Primary patellar dislocations without surgical stabilization or recurrence: how well are these patients really doing? Journal Article uri icon

abstract

  • PURPOSE: While a significant research has gone into identifying patients at highest risk of recurrence following primary patellar dislocation, there has been little work exploring the outcomes of patients who do not have a recurrent patellar dislocation. We hypothesize that patients without recurrent dislocation episodes will exhibit significantly higher KOOSs than those who suffer recurrent dislocations, but lower scores than published age-matched normative data. METHODS: A retrospective review of patients with nonoperatively treated primary lateral patellar dislocations was carried out, and patients were contacted at a mean of 3.4 years (range 1.3-5.5 years) post-injury. Information regarding subsequent treatment and recurrent dislocations along with patient-reported outcome scores and activity level was collected. RESULTS: One hundred and eleven patients (29.8 %) of 373 eligible patients agreed to study participation, seven of whom were excluded because they underwent subsequent patellar stabilization surgery on the index knee.
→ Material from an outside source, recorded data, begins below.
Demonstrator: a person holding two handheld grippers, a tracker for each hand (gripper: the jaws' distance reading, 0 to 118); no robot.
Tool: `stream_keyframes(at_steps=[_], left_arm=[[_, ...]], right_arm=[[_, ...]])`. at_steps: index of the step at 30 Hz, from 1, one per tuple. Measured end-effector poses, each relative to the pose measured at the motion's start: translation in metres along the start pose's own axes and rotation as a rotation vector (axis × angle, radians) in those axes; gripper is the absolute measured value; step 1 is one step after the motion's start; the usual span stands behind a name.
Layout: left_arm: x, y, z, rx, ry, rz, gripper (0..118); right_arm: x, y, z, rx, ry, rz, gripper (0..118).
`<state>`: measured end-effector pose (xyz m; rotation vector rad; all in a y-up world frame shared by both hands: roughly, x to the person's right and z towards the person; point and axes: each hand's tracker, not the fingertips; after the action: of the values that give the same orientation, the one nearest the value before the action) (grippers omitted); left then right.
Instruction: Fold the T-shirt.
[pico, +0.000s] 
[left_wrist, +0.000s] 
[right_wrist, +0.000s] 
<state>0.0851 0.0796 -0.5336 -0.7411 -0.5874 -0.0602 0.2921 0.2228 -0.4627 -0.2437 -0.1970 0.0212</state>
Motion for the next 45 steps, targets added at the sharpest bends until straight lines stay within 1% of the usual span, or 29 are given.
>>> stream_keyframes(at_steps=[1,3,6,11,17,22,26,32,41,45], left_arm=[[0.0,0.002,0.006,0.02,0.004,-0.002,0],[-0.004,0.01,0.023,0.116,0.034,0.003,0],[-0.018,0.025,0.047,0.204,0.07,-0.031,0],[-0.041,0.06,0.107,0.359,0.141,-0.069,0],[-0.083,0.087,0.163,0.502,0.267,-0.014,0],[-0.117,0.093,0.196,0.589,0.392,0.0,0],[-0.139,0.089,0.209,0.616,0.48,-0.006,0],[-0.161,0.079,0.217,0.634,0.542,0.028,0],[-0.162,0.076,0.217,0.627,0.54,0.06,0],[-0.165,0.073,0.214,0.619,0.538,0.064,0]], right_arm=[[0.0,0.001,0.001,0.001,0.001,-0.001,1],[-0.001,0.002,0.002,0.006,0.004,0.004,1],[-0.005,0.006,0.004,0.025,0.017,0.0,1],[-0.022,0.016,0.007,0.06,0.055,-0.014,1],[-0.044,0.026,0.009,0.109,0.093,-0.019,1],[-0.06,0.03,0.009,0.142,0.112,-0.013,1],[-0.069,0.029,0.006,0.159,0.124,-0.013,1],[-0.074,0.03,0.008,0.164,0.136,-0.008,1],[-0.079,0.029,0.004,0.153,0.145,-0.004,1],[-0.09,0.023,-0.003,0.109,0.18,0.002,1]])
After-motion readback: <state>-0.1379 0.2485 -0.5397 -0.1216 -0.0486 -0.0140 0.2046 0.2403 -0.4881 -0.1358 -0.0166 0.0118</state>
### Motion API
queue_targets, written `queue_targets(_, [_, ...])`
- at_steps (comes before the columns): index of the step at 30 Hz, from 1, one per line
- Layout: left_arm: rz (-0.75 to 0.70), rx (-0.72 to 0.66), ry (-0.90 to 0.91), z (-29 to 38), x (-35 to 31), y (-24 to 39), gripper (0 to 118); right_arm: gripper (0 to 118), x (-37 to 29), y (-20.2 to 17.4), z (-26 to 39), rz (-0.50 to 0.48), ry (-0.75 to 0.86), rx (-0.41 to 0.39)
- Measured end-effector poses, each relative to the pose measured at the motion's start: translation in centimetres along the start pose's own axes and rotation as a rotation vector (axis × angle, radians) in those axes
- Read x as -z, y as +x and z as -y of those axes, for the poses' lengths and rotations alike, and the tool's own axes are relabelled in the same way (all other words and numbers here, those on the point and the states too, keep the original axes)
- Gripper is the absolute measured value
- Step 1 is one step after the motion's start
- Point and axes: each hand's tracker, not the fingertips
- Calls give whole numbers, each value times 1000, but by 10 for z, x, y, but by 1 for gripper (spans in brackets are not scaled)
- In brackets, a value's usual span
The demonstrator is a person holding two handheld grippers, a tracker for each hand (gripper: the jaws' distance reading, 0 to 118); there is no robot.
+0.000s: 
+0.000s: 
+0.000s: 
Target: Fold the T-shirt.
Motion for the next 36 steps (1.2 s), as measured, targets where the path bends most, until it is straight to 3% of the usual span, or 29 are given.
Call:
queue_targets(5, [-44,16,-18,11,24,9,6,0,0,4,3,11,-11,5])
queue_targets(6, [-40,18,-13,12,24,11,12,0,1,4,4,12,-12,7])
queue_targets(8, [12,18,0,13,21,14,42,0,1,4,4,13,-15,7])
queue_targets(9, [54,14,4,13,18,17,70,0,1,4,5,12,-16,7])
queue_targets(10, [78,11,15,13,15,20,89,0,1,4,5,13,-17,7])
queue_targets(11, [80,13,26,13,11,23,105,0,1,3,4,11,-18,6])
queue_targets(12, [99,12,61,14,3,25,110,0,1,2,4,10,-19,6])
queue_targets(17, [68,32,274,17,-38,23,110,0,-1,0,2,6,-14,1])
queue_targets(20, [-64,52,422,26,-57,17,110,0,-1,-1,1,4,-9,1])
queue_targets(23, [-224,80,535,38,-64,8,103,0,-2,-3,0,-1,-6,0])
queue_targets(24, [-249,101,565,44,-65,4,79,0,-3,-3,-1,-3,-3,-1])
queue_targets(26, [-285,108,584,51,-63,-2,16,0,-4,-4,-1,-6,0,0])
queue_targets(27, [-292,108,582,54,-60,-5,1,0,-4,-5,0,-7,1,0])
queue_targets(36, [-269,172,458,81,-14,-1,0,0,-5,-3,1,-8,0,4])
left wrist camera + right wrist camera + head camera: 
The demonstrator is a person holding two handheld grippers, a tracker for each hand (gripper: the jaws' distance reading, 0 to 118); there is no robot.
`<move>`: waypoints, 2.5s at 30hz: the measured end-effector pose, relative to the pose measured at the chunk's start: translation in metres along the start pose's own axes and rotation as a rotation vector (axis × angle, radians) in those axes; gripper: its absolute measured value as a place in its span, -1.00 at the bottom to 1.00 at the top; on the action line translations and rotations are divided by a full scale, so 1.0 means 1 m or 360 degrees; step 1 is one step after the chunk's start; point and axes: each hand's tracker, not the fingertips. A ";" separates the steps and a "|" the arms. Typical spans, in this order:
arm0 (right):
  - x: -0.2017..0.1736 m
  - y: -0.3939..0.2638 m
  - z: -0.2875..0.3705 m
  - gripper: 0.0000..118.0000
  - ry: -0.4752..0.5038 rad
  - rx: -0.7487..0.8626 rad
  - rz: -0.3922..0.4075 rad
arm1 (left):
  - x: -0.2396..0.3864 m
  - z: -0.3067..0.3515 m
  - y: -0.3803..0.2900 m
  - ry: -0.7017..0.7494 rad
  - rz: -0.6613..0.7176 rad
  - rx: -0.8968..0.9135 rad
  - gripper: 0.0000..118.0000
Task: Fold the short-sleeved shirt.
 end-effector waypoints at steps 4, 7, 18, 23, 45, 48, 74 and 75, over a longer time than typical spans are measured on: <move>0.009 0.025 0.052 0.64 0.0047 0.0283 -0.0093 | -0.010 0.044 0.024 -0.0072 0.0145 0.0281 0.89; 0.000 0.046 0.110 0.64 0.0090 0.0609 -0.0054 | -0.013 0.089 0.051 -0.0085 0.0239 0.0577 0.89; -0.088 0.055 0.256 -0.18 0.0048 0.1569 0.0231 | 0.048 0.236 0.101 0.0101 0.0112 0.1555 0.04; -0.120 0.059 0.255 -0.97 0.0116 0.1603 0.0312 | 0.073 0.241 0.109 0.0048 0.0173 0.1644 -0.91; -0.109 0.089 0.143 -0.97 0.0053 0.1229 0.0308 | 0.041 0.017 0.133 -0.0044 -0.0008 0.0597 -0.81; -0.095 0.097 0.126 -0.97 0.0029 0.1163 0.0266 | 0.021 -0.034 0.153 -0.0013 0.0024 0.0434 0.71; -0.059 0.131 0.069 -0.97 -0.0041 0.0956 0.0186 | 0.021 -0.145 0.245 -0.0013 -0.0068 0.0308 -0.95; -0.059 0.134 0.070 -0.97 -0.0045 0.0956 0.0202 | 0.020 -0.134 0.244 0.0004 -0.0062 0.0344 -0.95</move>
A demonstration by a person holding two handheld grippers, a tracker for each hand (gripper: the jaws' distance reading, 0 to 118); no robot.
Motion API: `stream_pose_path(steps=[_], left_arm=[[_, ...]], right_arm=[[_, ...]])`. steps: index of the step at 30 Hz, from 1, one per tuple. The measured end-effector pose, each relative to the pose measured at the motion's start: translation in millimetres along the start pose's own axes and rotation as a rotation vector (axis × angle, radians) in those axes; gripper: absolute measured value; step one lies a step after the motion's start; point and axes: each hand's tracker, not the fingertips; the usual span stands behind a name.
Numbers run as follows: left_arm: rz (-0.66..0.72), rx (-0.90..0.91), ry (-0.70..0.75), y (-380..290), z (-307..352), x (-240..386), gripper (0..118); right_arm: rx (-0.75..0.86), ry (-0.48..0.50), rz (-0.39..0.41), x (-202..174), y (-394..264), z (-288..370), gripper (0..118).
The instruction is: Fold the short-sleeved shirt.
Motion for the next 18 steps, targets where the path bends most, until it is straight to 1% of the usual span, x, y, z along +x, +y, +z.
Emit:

Seventy-six patients (73.1 %) reported no further dislocation events, and the mean KOOS subscales at follow-up were: symptoms-80.2 +/- 18.8, pain-81.8 +/- 16.2, ADL-88.7 +/- 15.9, sport/recreation-72.1 +/- 24.4, and QOL-63.9 +/- 23.8 at a mean follow-up of 3.3 years (range 1.3-5.5 years). No significant differences in any of the KOOS subscales were noted between these patients and the group that reported recurrent patellar dislocations. Only 26.4 % of the patients without further dislocations reported they were able to return to desired sport activities without limitations following their dislocation. CONCLUSION: Patients who do not report recurrent patellar dislocations following nonoperative treatment of primary patellar dislocations are in many cases limited by this injury 3 years following the initial dislocation event. LEVEL OF EVIDENCE: Retrospective cohort study, Level III.